We can't think of a good name for this monitor either but at this point in the discussion we have to give it a name. So let's call it ArsDigita Cassandracle ("Cassandra for Oracle").
Here's a minimal subset of questions that Cassandracle needs to be able to answer:

whether there are any deadlocks in the database and who is causing them
whether any tablespaces are getting dangerously full
whether any particular user or query or table is becoming a pig
who is connected to the database and from where
whether there are any performance bottlenecks in the database, e.g., whether we have enough cache blocks configured
what PL/SQL procedures and functions are defined (list of objects, hyperlinked to their definitions pulled from the database)
what tables are defined (list of objects, hyperlinked to their definitions pulled from the database)
The system has to assume that people aren't drilling down just for fun.
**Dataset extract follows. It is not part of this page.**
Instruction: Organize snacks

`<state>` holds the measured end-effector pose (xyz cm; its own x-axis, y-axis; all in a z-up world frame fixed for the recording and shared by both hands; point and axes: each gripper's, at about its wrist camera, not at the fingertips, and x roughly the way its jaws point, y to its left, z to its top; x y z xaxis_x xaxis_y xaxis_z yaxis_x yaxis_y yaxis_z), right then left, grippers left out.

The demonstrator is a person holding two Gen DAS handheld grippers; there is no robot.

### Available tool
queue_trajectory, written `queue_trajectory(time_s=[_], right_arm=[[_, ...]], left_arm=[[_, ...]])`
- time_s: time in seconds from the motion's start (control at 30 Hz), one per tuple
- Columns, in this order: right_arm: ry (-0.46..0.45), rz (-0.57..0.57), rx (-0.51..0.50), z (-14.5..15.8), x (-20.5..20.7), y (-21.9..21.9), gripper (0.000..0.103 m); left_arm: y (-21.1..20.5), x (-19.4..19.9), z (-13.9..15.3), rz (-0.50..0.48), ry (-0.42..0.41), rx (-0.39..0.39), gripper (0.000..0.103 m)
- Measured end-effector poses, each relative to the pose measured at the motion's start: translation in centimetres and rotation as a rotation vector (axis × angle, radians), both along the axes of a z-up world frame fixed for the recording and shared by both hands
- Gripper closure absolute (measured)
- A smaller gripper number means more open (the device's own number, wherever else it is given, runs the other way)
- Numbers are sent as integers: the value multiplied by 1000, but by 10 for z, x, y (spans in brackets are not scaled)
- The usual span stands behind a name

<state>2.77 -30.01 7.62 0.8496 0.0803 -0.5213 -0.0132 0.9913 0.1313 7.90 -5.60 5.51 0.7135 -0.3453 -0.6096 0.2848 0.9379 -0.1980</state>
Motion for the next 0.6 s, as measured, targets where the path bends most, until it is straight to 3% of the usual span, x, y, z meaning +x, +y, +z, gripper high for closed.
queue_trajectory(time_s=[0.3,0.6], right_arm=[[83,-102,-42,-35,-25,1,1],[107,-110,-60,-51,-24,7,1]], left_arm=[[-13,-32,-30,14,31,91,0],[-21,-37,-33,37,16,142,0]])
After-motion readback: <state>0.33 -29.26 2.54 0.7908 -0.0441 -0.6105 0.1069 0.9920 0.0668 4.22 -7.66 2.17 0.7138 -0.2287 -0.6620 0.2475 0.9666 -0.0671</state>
So the pages should be annotated with knowledge and example SQL for fixing problems. For example, on a tablespace page, the system should notice that a datafile isn't marked to autoextend and offer the syntax to change that. Or notice that maxextents isn't unlimited and offer the syntax to change that (explaining the implications).
ArsDigita Cassandracle is available from http://arsdigita.com/free-tools/cassandracle.
Making AOLserver reliable
Although AOLserver is extremely reliable, we don't rely on it being reliable. In fact, we engineer our services so that the Web server could crash every 10 minutes and users need never be aware. Here are the elements of a Web service that does not depend on a Web server program being reliable:
keep user session state either in cookies on the user's browser or in the RDBMS on the server; do not keep session state (except perhaps for cached passwords) in the server
run the Web server program from /etc/inittab so that if it crashes, init will immediately restart it. Here's an example line from /etc/inittab:
nsp:34:respawn:/home/nsadmin/bin/nsd -i -c /home/nsadmin/philg.ini  
This tells init that, when it is in run state 3 or 4 (i.e., up and running), to run the NaviServer daemon (nsd) in interactive mode, with the config file /home/nsadmin/philg.ini.
in the event that AOLserver gets stuck or clogged with threads waiting for a system resource (see the MTA example below), run ArsDigita Keepalive on the same machine to make sure that the public server is delivering files or scripts. If it isn't, Keepalive will kill a hung AOLserver and notify the sysadmins.
Note that this same set of techniques and open-source software would work with any other Web server program, especially easily with a threaded Web server that only requires one Unix process.
Notifications of problems with your Web scripts
After launching a new Web service, it is common practice to check the error logs every hour or so to make sure that users aren't getting slammed. It is also good practice to install ArsDigita Reporte, which will run every night and build you a report that shows which URLs are generating server errors.
There are a couple of problems with these common practices. First, users and the publisher might not be too thrilled about server errors piling up for 24 hours before anyone notices. Second, server errors that occur infrequently are likely to go unnoticed forever. The site is launched so the developers aren't regularly going through the error log. Users aren't used to perfection on their desktops or from their ISP. So they won't necessarily send complaint email to webmaster. And even if they do, such emails are likely to get lost amongst the thousands of untraceable complaints from Win 3.1 and Macintosh users.
The ArsDigita Server Architecture mandates running the ArsDigita Watchdog server on whichever computer is running the Web service (or another machine that has access to the public server's log files). Watchdog is a separate simple AOLserver that does not rely on the Oracle database (so that an Oracle failure won't also take down the Watchdog server).
Watchdog is a collection of AOLserver Tcl scripts that, every 15 minutes, checks the portion of the log file that it hasn't seen already. If there are errors, these are collected up and emailed to the relevant people. There are a few interesting features to note here. First, the monitored Web services need not be AOLserver-based; Watchdog can look at the error log for any Web server program. Second, if you're getting spammed with things that look like errors but in fact aren't serious, you can specify ignore patterns. Third, Watchdog lets you split up errors by directory and mail notifications to the right people (e.g., send /bboard errors to joe@yourdomain.com and /news errors to jane@yourdomain.com).
Watchdog is an open-source software application, available for download from http://arsdigita.com/free-tools/watchdog.html.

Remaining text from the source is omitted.